Critique du film "Le gamin au vélo"

« Le gamin au vélo » est un drame social réalisé par les frères Dardenne, qui portent à nouveau, sur grand écran, la misère sociale et psychologique de ses protagonistes.

En effet, il est question dans ce film d’un abandon, du rejet d’un enfant par son propre père, de la fuite des responsabilités et de la mauvaise influence que peuvent avoir certains jeunes dans les cités. Il y est cependant montré, comme notes positives, l’encadrement des éducateurs et l’importance des familles d’accueil.

Du côté des acteurs, le petit Thomas Doret est très prometteur, car très sincère dans l’interprétation de cet enfant rejeté. Face à lui, on voit Cécile de France touchante par la générosité et l’humanité qu’elle insuffle à son personnage.

Jean-Pierre et Luc Dardenne, fidèles à eux-mêmes dans leur thématique de la misère sociale et familiale, transmettent aux spectateurs une morale à la fin de leur film, à savoir que tout méfait est puni un jour, de quelque façon que ce soit.
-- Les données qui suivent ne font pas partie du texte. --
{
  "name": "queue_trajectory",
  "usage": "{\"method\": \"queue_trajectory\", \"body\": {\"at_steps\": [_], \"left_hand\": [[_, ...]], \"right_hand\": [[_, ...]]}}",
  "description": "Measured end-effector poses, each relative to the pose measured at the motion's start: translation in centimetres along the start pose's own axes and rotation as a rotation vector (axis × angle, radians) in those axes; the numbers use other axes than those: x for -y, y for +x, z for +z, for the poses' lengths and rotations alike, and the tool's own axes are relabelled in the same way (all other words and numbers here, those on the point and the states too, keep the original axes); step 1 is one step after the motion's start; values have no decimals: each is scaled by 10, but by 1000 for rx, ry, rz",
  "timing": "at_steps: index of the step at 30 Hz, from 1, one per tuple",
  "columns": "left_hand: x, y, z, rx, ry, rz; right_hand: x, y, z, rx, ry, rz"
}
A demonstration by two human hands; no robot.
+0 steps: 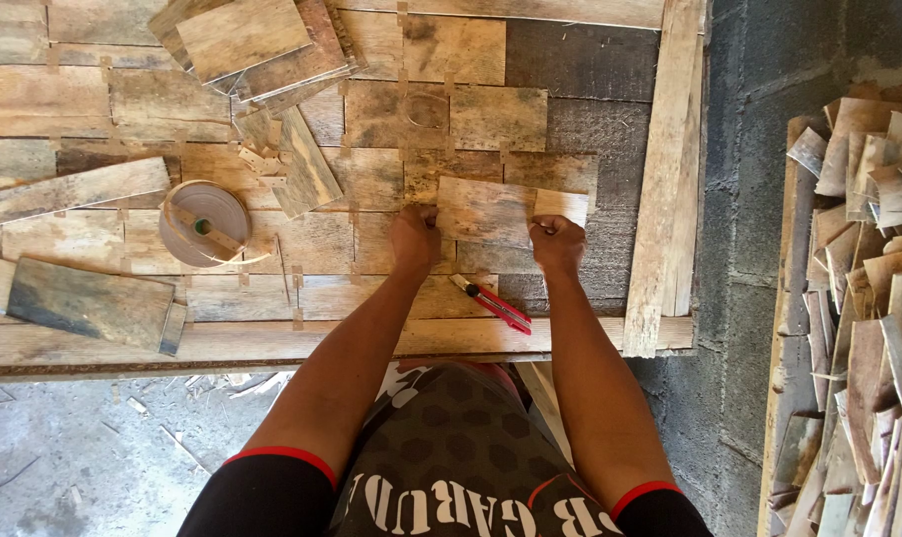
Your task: Fitting and trimming wood veneer pieces to create a patterned surface.
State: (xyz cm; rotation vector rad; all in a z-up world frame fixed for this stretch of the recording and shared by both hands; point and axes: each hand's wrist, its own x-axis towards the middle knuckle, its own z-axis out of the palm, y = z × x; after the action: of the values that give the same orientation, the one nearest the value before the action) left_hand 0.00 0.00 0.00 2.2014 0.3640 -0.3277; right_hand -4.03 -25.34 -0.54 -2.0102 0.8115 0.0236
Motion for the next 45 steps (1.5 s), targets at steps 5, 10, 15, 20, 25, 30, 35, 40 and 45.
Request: {"method": "queue_trajectory", "body": {"at_steps": [5, 10, 15, 20, 25, 30, 35, 40, 45], "left_hand": [[7, 8, 4, 16, 23, 70], [8, 6, 1, 26, -18, 72], [9, 4, -1, -16, 6, 152], [18, 5, 7, -67, -14, 189], [14, 1, 6, -130, -40, 218], [0, 0, -1, -25, 72, 67], [-1, 6, 1, 39, 27, -40], [-7, 7, 1, 89, 32, -180], [-3, 10, 1, 57, 55, -130]], "right_hand": [[-12, 6, 4, 9, 56, 5], [-7, 5, 3, -5, 32, 7], [3, 0, -2, 1, -18, 30], [8, -2, -3, -5, -26, 19], [-7, 3, 1, -5, -3, -8], [-13, 8, 5, 18, 68, 37], [-10, 7, 3, 12, 39, 18], [9, 0, -1, 0, -34, 73], [7, 1, 0, -8, -55, 82]]}}
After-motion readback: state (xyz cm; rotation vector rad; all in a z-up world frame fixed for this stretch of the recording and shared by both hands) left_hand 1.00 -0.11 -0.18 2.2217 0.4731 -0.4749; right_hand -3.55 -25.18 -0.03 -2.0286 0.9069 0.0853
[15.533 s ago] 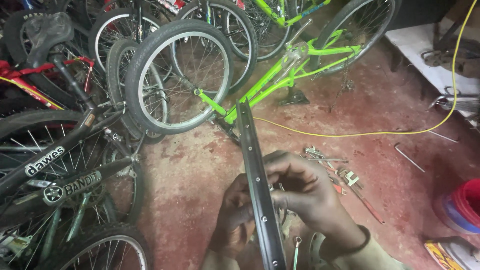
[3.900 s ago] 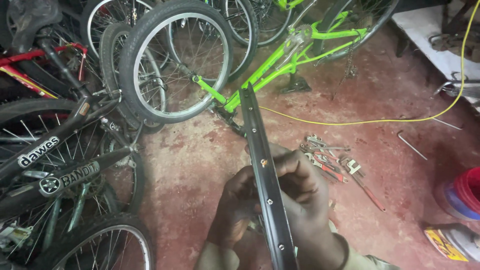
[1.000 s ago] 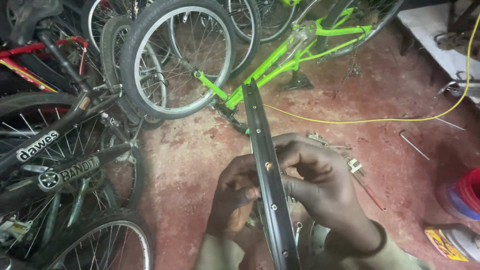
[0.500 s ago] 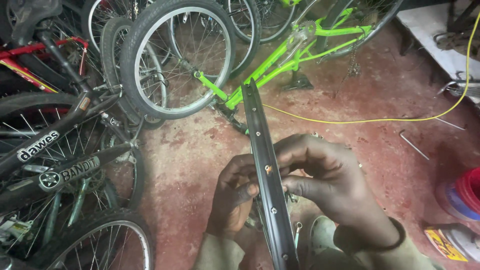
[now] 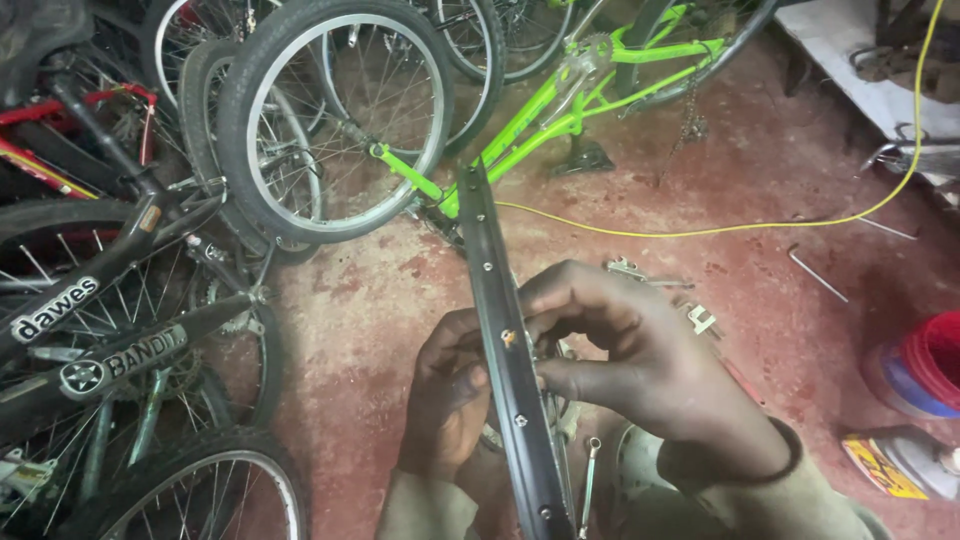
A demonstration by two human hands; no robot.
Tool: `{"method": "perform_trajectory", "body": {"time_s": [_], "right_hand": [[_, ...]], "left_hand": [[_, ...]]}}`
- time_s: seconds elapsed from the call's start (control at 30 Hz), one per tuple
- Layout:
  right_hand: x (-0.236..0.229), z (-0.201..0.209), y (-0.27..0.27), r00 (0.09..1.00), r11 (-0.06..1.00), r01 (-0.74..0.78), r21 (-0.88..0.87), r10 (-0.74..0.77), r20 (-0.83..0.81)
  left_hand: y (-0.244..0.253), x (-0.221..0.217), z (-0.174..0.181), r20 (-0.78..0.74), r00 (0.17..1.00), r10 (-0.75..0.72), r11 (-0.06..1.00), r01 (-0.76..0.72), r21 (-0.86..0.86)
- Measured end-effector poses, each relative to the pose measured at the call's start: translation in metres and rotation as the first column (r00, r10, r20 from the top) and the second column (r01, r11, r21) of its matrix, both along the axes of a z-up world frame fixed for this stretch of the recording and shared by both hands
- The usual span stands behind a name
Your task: Inserting and seating spoke nipples into a bicycle rim using a small tool.
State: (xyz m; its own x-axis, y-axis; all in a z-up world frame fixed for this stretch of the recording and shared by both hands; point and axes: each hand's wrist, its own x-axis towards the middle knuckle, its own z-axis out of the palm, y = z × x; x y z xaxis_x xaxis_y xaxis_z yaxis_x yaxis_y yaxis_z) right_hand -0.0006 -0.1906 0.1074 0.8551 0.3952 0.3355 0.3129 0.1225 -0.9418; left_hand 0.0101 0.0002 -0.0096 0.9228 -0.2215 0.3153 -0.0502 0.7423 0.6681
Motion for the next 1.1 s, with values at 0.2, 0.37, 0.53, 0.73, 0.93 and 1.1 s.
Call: {"method": "perform_trajectory", "body": {"time_s": [0.2, 0.37, 0.53, 0.73, 0.93, 1.1], "right_hand": [[-0.001, 0.015, 0.000, 0.995, 0.994, 0.003, -0.108, 0.008, 0.101], [0.001, -0.011, 0.007, 0.958, 0.984, 0.167, -0.059, -0.147, 0.247], [-0.005, -0.012, 0.029, 0.783, 0.883, 0.466, -0.052, -0.385, 0.488], [-0.008, -0.014, 0.042, 0.599, 0.749, 0.662, -0.025, -0.509, 0.618], [0.004, -0.036, 0.024, 0.915, 0.925, 0.373, 0.069, -0.379, 0.137], [0.002, -0.021, 0.020, 0.966, 0.971, 0.230, 0.062, -0.235, 0.104]], "left_hand": [[-0.003, 0.002, -0.002, -0.041, 0.999, 0.032, 0.999, -0.031, 0.027], [-0.007, 0.004, -0.004, -0.020, 0.999, 0.049, 0.998, -0.048, 0.028], [-0.010, -0.001, 0.005, -0.081, 0.992, 0.094, 0.994, -0.089, 0.068], [-0.007, -0.004, 0.008, -0.268, 0.962, 0.049, 0.989, -0.009, 0.148], [-0.002, -0.001, 0.012, -0.014, 1.000, 0.013, 0.992, -0.011, 0.129], [-0.002, 0.001, -0.001, -0.074, 0.997, 0.023, 0.981, -0.008, 0.196]]}}
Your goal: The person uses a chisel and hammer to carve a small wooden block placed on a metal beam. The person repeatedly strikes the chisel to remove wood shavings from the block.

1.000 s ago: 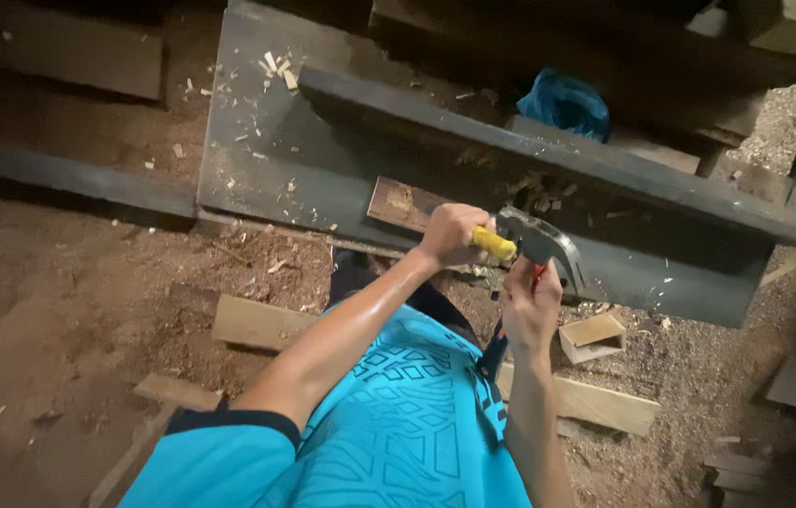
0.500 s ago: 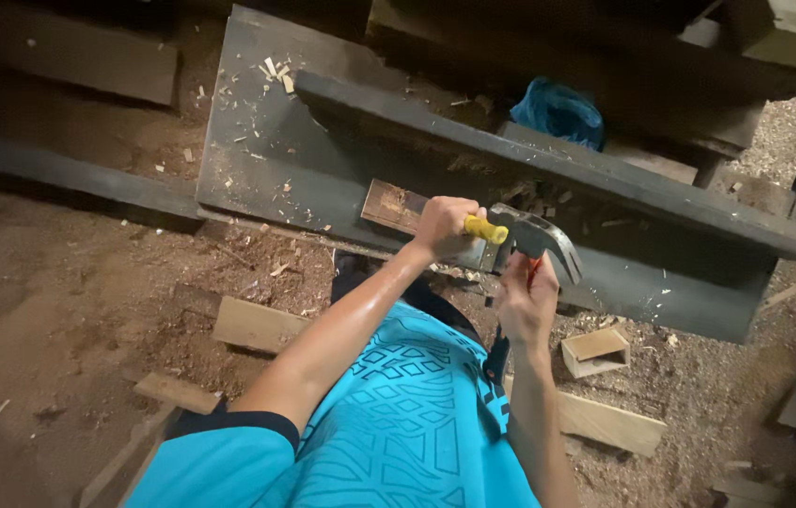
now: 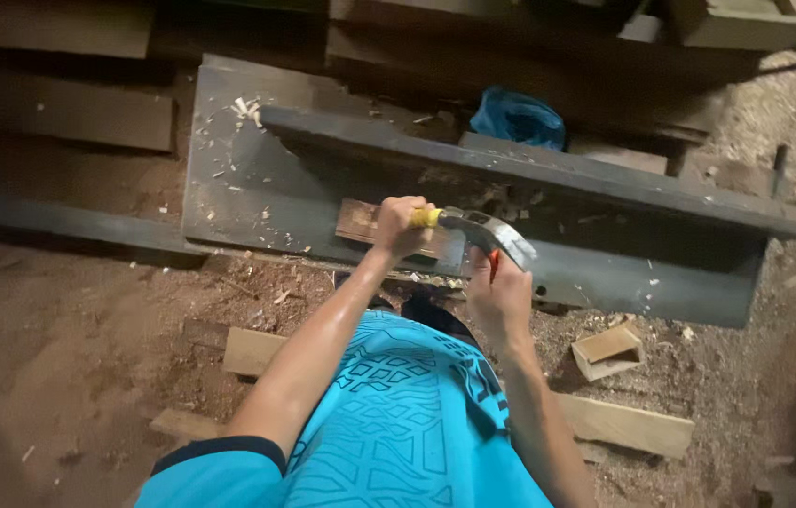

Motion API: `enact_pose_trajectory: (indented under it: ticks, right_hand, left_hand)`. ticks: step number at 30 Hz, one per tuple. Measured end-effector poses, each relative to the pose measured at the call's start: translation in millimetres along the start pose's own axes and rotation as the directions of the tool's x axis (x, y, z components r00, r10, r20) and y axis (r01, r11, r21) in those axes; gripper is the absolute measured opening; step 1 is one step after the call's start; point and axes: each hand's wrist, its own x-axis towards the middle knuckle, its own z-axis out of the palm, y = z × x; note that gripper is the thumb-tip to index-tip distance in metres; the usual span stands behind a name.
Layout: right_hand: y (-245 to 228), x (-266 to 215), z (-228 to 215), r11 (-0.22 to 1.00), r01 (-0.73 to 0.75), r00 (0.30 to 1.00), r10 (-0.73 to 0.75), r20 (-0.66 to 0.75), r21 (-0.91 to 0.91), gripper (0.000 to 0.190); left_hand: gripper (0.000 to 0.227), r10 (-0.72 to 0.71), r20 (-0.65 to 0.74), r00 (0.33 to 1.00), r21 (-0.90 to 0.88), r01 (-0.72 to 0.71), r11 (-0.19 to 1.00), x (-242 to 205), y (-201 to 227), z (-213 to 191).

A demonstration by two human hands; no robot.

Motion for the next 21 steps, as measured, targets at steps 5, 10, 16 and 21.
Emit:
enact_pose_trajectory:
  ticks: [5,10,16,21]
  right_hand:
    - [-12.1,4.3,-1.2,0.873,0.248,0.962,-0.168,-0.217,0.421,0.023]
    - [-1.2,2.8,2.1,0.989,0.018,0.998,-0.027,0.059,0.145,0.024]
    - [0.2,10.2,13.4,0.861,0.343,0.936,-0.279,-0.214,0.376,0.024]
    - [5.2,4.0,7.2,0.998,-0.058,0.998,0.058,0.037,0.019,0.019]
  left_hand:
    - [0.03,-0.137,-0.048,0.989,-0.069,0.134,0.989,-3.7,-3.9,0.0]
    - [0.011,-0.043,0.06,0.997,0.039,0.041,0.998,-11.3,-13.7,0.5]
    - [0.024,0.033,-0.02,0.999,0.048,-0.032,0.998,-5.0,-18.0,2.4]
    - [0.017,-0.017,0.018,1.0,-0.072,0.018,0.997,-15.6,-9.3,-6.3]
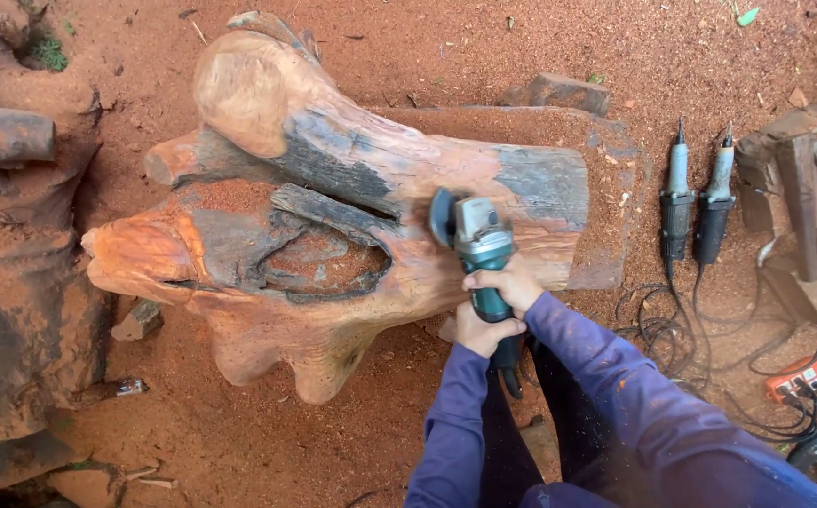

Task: Using a handheld angle grinder with a sanding disc to smooth and shape a large, irregular piece of raw wood.

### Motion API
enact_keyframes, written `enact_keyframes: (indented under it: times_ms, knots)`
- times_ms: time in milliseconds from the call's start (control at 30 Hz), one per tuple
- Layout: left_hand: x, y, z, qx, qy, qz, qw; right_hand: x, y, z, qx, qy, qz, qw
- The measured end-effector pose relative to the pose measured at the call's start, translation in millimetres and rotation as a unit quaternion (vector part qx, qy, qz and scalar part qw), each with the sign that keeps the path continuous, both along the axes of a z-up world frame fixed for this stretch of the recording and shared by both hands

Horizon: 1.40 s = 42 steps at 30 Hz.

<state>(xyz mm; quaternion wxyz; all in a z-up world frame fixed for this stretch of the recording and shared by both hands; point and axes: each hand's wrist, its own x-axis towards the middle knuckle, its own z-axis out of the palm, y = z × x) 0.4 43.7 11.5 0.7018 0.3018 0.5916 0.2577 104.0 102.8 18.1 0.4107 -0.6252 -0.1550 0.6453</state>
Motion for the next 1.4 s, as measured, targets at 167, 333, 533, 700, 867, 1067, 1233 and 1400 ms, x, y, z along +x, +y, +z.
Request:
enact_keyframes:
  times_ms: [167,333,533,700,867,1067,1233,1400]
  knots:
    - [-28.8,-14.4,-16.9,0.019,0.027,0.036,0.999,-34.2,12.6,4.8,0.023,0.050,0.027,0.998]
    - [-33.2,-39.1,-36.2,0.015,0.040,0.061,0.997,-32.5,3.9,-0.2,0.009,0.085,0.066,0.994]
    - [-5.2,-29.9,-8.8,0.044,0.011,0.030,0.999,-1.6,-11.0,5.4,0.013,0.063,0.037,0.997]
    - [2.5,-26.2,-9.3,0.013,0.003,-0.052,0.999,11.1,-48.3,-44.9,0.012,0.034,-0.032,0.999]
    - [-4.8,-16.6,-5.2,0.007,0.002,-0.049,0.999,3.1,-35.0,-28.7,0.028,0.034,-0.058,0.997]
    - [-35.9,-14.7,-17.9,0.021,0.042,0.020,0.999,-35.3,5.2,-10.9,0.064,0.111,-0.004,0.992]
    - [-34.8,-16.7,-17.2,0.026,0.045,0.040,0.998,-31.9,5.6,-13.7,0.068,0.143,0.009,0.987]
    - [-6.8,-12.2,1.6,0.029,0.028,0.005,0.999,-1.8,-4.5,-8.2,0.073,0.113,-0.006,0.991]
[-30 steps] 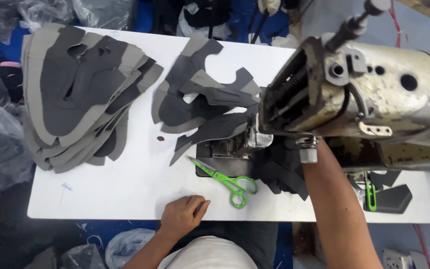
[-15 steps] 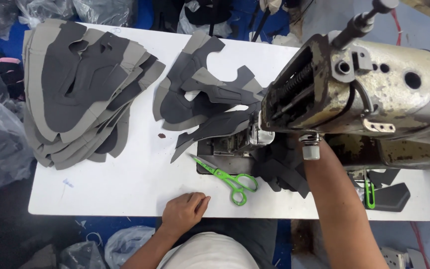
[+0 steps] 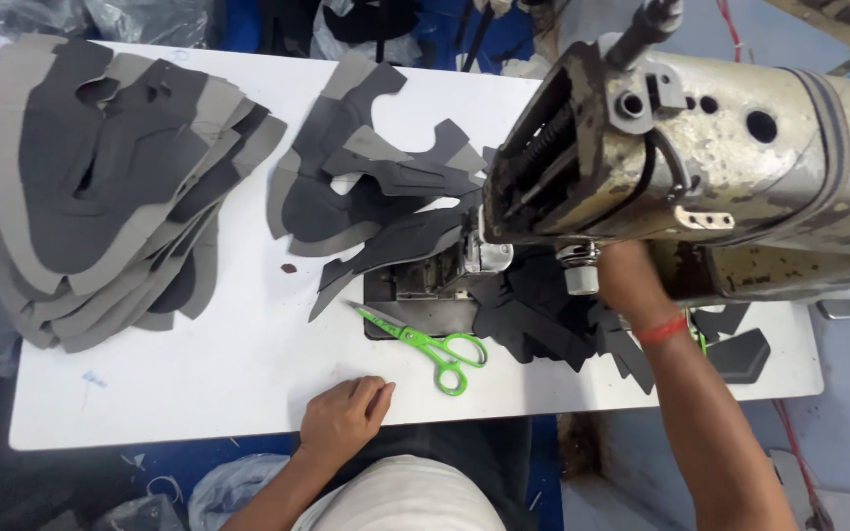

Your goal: The person operates a sewing machine to stitch gray and black synthetic material pieces, likely car interior components. They guide the material under the needle, sew along the edges, and use green scissors to trim excess threads. The person repeatedly handles the parts, aligning them for stitching and cutting the threads after each seam.

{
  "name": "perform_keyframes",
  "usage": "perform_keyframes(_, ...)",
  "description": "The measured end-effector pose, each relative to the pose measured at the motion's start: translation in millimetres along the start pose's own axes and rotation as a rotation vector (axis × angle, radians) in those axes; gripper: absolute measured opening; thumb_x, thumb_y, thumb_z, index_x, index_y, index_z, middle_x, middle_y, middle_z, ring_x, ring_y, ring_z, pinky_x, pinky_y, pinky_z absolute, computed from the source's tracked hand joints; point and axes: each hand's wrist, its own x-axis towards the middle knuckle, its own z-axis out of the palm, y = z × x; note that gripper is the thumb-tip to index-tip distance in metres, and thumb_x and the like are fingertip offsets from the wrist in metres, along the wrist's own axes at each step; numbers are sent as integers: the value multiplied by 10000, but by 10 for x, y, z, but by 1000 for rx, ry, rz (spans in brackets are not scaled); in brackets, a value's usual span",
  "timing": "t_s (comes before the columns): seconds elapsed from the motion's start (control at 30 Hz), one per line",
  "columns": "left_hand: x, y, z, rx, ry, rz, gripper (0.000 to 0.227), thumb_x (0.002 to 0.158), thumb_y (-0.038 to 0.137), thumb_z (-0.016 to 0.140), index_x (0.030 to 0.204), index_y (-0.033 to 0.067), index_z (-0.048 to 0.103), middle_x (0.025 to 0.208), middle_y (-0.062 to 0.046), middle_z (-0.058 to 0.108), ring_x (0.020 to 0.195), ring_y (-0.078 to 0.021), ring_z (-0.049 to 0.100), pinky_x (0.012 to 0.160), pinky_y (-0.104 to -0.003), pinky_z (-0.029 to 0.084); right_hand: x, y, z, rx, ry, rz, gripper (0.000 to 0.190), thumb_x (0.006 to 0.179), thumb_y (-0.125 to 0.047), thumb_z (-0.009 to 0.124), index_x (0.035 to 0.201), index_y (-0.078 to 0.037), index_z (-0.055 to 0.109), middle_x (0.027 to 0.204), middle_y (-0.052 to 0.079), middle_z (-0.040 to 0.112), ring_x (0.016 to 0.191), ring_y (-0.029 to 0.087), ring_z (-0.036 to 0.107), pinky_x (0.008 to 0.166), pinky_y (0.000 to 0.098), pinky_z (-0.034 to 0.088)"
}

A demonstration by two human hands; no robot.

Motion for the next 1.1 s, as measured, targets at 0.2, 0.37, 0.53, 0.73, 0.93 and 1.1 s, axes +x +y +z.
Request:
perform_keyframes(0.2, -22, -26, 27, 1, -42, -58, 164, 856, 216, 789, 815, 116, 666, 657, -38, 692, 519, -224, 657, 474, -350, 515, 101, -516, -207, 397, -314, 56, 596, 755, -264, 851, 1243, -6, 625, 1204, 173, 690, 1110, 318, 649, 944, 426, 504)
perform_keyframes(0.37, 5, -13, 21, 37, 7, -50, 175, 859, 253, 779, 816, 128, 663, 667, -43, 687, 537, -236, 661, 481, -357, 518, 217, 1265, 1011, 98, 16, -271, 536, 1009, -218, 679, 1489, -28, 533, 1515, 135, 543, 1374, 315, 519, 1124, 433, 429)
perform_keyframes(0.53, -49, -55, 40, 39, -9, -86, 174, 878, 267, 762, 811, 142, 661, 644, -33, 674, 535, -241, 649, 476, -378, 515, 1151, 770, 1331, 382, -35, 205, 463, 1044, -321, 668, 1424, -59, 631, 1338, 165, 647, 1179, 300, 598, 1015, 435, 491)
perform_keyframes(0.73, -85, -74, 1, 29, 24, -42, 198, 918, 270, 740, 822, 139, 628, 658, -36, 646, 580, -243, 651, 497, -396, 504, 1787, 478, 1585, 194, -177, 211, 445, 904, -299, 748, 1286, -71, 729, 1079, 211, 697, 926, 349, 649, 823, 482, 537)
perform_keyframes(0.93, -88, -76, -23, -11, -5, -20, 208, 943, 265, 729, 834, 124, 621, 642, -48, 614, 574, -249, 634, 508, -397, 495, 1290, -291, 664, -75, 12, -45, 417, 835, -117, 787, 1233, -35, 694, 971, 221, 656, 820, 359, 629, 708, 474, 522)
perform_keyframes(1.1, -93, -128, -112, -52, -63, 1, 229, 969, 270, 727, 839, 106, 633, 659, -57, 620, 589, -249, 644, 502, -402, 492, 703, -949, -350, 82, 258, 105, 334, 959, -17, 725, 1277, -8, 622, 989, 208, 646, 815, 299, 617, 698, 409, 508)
Il est aussi question de vengeance et de mensonge, où l’on comprend à travers le film que l’honnêteté est une valeur sûre et à promouvoir.

En ce qui concerne les qualités techniques, on constatera des prises de vue très naturelles, souvent en gros plan. Les lieux de tournage sont en Belgique, dans le village de Theux et ses environs. La nature est souvent présente, ce qui insuffle beaucoup de fraîcheur à ce film pourtant dramatique.

Le seul point négatif que l’on pourrait attribuer au « Gamin au vélo » serait plutôt la fin, que les frères Dardenne ont voulu ouverte, mais qui laisse le spectateur perplexe par rapport à la suite de l’histoire, pour laquelle il éprouve de nombreuses incertitudes.

En conclusion, « Le gamin au vélo » plaira à un public adulte et mature. Notons en passant que « Le gamin au vélo » a été récompensé à Cannes pour le Grand Prix, ex-aequo avec « Bir Zamanlar Anadolu’da ».